Gina Adams

Artist Statement

The forced integration of millions of natives is a truth that their descendants have come to know and deal with. My history of assimilation and my grandfathers forced boarding school experience at the Carlisle School is not unique. The feelings that have been passed down are now part of our genetic heritage. My current studio work deals with my ancestor’s many stories of assimilation. With each new body of work, I find it necessary to carefully choose each medium and material for each is a statement intended to bridge abstract ideas and bring them into concrete forms.

The ceramic body represents the idea of craft that would have been passed down to me by my ancestors, were their way of life and well-being not purposely divided and conquered. To ancient peoples, clay was a means of survival; here I purposely use it to signify survival that continues, despite the Dawes Act and the assimilation practices that occurred. The encaustic material on its surface is replicating my Ojibwa heritage with its beadwork patterning and birch bark “bitten” notations. I chose to start building the traditional coil pots made my by ancestors as a way of honoring what came before. To my people, honoring history is important, for necessary change does not happen intentionally unless one does so.

I chose the basketball form as a reference to assimilation, for if one is a good athlete you can be instantly accepted into any community. James Naismith was the University of Kansas first basketball coach who pioneered the game and KU's basketball program. Lawrence, Kansas is home to Haskell Indian Nations University, the only four year accredited Native American college in the United States, which was once an Indian Assimilation Boarding School. Haskell, in the Naismith tradition, has a strong basketball program for Native American athletes. Basketball is considered an extremely viable way towards survival, both monetarily and physically. It is also a way to achieve excellent educational opportunities through athletic scholarships. Choosing the basketball to make a ceramic cast of was deliberate; I wanted to bring the game into theses post- colonial issues.
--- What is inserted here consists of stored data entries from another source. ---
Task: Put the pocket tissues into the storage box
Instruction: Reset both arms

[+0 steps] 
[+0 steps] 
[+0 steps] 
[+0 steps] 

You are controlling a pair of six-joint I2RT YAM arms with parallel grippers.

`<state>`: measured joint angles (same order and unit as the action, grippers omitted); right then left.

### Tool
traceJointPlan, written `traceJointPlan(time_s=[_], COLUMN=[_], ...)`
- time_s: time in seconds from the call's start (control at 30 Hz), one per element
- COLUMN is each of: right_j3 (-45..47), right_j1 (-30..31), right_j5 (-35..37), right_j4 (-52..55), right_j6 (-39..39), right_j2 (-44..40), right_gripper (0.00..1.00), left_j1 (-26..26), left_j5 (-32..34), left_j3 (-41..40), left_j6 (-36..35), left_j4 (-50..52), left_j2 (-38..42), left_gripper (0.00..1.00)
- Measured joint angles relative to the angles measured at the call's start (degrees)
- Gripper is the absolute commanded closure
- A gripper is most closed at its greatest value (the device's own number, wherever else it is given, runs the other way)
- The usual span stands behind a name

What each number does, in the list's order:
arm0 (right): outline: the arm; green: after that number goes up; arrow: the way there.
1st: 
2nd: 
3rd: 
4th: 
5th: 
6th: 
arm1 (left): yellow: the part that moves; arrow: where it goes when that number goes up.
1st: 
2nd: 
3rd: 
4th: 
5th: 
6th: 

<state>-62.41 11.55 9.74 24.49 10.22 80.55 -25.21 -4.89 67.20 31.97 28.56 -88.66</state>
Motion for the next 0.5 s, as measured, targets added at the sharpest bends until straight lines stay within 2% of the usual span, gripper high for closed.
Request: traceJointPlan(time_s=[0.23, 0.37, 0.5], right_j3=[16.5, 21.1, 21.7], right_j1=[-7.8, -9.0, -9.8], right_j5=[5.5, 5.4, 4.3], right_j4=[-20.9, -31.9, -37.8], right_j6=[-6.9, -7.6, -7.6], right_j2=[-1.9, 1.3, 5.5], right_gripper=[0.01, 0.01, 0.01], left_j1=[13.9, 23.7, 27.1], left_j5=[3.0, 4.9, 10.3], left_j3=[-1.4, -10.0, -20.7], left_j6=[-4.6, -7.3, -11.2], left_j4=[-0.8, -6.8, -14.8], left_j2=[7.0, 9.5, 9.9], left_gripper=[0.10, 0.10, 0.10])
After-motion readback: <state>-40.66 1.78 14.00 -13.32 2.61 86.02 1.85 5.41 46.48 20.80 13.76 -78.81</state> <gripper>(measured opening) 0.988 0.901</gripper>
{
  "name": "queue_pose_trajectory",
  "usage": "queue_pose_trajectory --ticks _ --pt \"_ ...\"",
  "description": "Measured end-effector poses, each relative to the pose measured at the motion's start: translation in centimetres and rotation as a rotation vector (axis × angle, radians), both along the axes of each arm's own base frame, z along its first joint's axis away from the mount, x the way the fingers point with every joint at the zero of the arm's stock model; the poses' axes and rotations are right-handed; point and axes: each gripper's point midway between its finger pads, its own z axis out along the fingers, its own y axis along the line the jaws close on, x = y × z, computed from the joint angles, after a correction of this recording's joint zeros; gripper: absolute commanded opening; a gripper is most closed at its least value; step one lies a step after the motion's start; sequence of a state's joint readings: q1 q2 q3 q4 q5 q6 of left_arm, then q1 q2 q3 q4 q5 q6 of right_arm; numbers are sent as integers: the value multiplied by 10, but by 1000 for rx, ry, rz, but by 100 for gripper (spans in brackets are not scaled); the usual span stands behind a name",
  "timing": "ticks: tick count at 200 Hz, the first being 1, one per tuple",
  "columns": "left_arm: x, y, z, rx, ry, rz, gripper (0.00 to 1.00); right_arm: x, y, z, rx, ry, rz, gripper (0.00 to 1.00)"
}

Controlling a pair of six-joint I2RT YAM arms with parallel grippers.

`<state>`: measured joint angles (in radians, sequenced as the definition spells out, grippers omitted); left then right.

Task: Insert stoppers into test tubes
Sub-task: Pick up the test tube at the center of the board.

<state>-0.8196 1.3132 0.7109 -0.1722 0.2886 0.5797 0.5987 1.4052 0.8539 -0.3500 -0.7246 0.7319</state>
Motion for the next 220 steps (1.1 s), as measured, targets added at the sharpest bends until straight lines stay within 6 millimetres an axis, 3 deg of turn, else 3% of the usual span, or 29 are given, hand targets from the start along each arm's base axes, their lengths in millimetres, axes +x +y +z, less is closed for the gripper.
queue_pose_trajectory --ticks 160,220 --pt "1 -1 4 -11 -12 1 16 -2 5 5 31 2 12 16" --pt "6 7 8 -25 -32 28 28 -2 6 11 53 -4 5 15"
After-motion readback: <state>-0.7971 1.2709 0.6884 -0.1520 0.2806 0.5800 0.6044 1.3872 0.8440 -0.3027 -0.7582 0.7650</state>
I take my studio projects and its research very serious as I am doing this not only for myself but for thousands of others who have a similar story to tell. In my studio process I am deliberately looking describe, enact, translate creatively what it looks like to be from a perspective of Indigeneity. We are as a people at the cutting edge of understanding what it means now to be of an Indigenous cultural heritage. I think about these characteristics while developing my work: reclaiming history, renaming, educating, decolonizing, activating thought, recognizing perspectives from an indigenous center, and the recognition of indigenous pedagogy, and Indigenous intellect. I believe that we as Post-Colonial peoples have a responsibility to hear these ideas and move forward in creating an environment that leads toward a future that creates a foundation of respect and enduring understanding for all peoples.

-- Gina Adams

Bio

I am fascinated by stories passed down, both from my own familiar heritage and those told by others. I believe that the passing down of memories is what keeps our genetic heritage alive. I am interested in, and seek out others, who have a similar story to tell, and I immerse myself in their shadows. I do so in order to tell my story more clearly, and doing so helps to clarify what I want the work to say visually.

There is a connection to what the ancient ones taught my ancestors, as this information was passed down generation to generation. I consider my work a spiritual endeavor in which the process of making is a ritual. I decided to learn how to make objects in order to have a better understanding of my ancestors and how I am similar to them. The process of making imbues my identity with an ancestral connection to the sacred and the ritual object.

In storytelling I am moved by a sense of discovery and connection, much of it deeply rooted in place and land. My life’s journey is about where the land, peoples, and stories come together. It is my wish that the viewer will add their own experience to my work. Thank you for taking the time for your own discovery, as it brings meaning to the day. Miigwetch/Thank you.

Gina Adams spent her early youth in the San Francisco Bay, and then her adolescent and early adult years in Maine. Gina’s formal education includes a BFA from the Maine College of Art and MFA from the University of Kansas, where she focused on Visual Art, Curatorial Practice and Critical Theory.

Gina Adam’s cross-media, hybrid studio work includes the reuse of antique quilts and broken treaties between the United States and Native American tribes, sculpture, ceramics, painting, printmaking and drawing. Her work is exhibited extensively throughout the US and resides in many public and private collections. The noted international art critic Lucy Lippard wrote the introduction on her artwork for her Nerman Museum of Contemporary Art Exhibition Its Honor Is Here Pledged which launched her art career and body of work Broken Treaty Quilts into a new contemporary art arena in 2015. In 2016 she was SARF Smithsonian Artist Research Fellow, and had Its Honor Is Hereby Pledged exhibitions in Boulder Colorado at Naropa University’s White Cube Gallery where she is a Faculty in Visual Arts. In the summer of 2017, Gina presented and exhibited at the AIW Conference at Goldsmiths College, University of London, England which will be followed by an exhibition at the Bemis Center of Contemporary Art titled Monarch’s curated by Risa Puleo. 2018 brought many exciting opportunities for Gina including being Artist-in-Residence at Dartmouth College which includes a Solo exhibition, a Kohler Arts Industry/Residency and several more.